I don't know that I agree with the characterization of The Descendants as a "mom movie," but I can kind of understand the impetus for that. It would fall under the classification were it not for a film about dealing with the death of a cheating wife that exists in the movie for other characters to project on. It ends as well as it can, but I don't know that it's going to supplant The Help as "mom movie" material for last year. For me, it sits comfortably in the Really Really Good list.
3. Young Adult - I was not expecting to like this movie. Hell, I wasn't expecting to WATCH this movie until several people I talked to mentioned that they liked it, even if it "went nowhere." When I get to my actual review, I'll address that point and try to reconcile my reaction to Young Adult with my feelings about My Week with Marilyn. In the mean time I wanted to let you know that Young Adult, despite my strong distaste for Juno and all things Diablo Cody related, stuck with me. Not in a "why did I watch this" way, but in a "well damn, that hit home in a lot of ways" way.
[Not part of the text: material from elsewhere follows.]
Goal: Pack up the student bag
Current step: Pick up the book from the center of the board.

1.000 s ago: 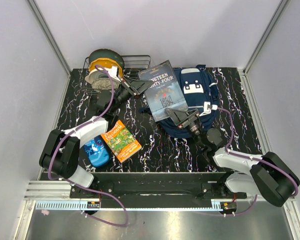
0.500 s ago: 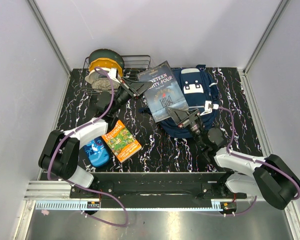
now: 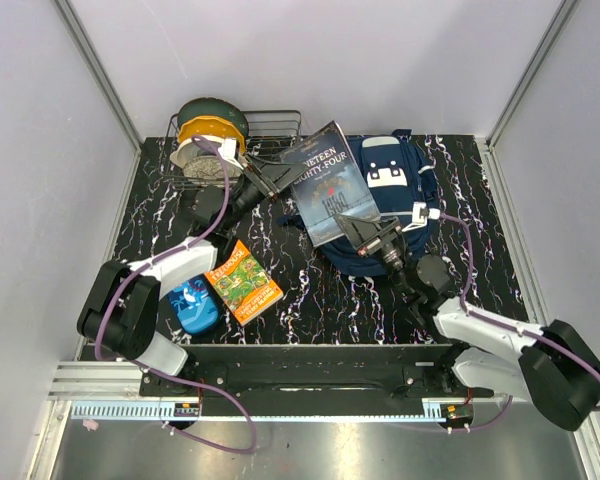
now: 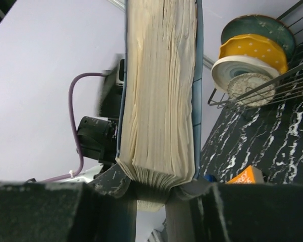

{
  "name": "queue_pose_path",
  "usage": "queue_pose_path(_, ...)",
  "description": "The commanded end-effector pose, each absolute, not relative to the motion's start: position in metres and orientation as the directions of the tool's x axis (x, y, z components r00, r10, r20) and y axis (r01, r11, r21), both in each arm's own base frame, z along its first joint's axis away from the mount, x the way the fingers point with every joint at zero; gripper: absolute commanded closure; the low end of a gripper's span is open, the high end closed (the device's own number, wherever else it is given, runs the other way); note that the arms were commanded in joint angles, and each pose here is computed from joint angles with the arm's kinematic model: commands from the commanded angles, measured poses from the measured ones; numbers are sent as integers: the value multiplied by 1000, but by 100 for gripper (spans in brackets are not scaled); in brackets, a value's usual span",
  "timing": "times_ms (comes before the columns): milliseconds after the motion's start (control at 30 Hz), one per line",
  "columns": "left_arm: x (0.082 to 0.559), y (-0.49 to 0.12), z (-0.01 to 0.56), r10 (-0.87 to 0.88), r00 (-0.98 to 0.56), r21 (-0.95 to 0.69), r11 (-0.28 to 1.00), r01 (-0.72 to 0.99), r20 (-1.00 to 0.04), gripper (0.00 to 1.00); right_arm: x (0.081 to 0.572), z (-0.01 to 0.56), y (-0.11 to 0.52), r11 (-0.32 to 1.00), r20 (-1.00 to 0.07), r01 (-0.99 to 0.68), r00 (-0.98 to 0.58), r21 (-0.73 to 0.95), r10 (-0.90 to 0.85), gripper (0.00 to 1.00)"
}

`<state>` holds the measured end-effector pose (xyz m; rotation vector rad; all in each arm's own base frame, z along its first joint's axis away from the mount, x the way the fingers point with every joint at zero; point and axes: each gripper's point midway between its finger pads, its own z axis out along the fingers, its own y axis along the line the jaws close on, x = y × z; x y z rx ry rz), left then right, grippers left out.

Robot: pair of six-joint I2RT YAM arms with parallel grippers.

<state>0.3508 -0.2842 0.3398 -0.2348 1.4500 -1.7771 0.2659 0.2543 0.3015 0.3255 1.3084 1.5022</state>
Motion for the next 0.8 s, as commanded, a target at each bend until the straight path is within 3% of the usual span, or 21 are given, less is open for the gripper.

I've noticed that this is a common reaction among online reviews, in part because Mavis Gary (Charlize Theron) is the misanthropic writer many of us relate to even though we probably shouldn't. The film is concerned with bad decisions, feeling like you "peaked" too soon, and most of all about how perceptions of others affect you at critical junctures in life. The dialogue is so removed from the "hip speak" of Juno that aside from one reference to a combo restaurant, I wouldn't have pegged the film as being from the writer of Jennifer's Body. Like Melancholia, Young Adult is a movie that I've come back to in the weeks since I watched it, and as a result deserves mention among 2011's best surprises.
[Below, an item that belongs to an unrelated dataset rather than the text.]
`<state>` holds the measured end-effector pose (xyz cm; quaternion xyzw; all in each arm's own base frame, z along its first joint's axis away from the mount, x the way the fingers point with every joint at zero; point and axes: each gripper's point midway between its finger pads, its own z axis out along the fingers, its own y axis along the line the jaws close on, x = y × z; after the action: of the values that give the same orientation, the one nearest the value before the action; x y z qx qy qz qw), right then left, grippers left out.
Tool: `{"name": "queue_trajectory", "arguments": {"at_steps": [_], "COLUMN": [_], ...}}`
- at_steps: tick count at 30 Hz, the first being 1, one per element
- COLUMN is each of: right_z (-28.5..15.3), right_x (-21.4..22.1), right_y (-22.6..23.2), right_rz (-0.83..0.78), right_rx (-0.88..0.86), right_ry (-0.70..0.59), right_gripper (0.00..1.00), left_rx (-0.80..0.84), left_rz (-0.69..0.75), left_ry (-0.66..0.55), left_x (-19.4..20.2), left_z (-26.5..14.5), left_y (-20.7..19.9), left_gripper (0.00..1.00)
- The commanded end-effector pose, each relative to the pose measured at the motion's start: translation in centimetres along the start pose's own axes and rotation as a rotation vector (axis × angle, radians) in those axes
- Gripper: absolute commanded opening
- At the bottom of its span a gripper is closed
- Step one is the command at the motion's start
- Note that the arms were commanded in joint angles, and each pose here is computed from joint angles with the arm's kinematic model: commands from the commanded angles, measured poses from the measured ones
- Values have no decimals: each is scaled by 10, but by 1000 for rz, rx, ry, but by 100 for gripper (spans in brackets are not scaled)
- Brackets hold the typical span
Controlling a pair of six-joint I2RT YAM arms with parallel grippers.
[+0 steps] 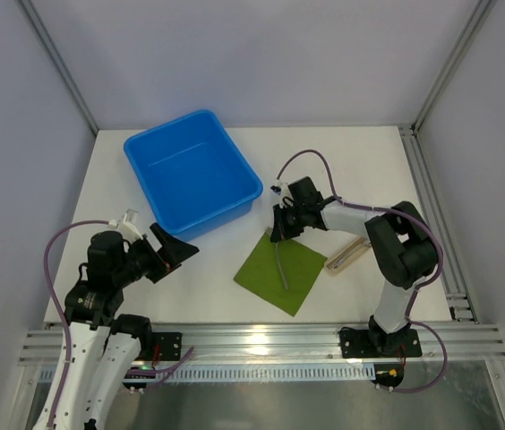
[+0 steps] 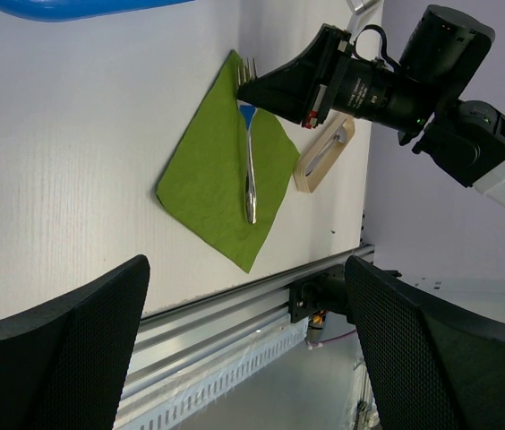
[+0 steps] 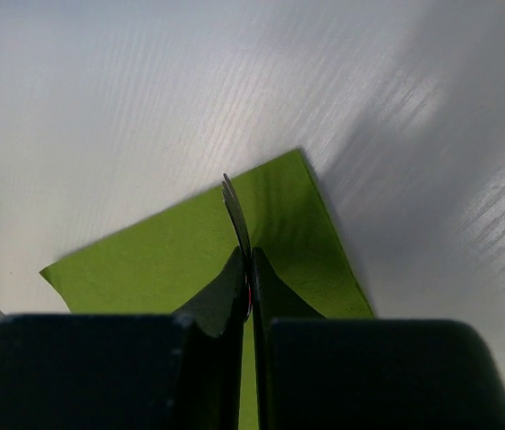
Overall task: Place the utensils on the paper napkin and roll it up
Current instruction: Adjust the utensils on the napkin.
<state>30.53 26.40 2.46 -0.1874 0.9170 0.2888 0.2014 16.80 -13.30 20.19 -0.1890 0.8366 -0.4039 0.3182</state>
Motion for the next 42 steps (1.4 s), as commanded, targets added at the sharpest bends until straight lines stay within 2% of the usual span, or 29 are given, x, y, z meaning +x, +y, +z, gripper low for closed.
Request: {"name": "queue_trajectory", "arguments": {"at_steps": [1,15,35,42], "right_z": [3,1,4,3], "right_x": [-20,-30,-19,-17], "right_y": [2,3,-3,-7], "right_rz": [-26,-42,-30,-27], "right_rx": [4,10,24,46], "right_ry": [-51,-66,-48,-47], "right_gripper": [4,4,4,9], "left_rx": [24,25,18,19], "left_rz": [37,36,27,30], "left_ry": [-7,-2,1,-2], "left_x": [-2,-1,1,2], "left_z": [-2,-1,0,-2], "left_y": [-6,-4,-1,-2], "left_gripper": [91,91,91,91]}}
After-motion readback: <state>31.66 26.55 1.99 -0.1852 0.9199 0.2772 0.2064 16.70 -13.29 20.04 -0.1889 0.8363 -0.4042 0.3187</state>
4. The Artist -The backlash against The Artist began almost immediately after the film won Best Picture (and Best Director and Best Actor) and has only increased since many of the competing films landed on home video. I'm not going to pile on the film, which was by no means the best film I saw of 2011 but was a perfectly enjoyable hybrid of Singin' in the Rain and Sunset Boulevard. It's a movie that makes you feel good, and it's fun to watch and is clever at times. It makes you smile, even if it doesn't make the longest lasting impression. That's fine, because the Academy Awards doesn't always reward the "best" film or whatever criteria you want to judge disparate films by. Like The Departed, The Artist is starting to get the "well it wasn't that good" chatter, so whether it deserves the top spot of 2011 or if it was just marketed to win awards is kind of irrelevant.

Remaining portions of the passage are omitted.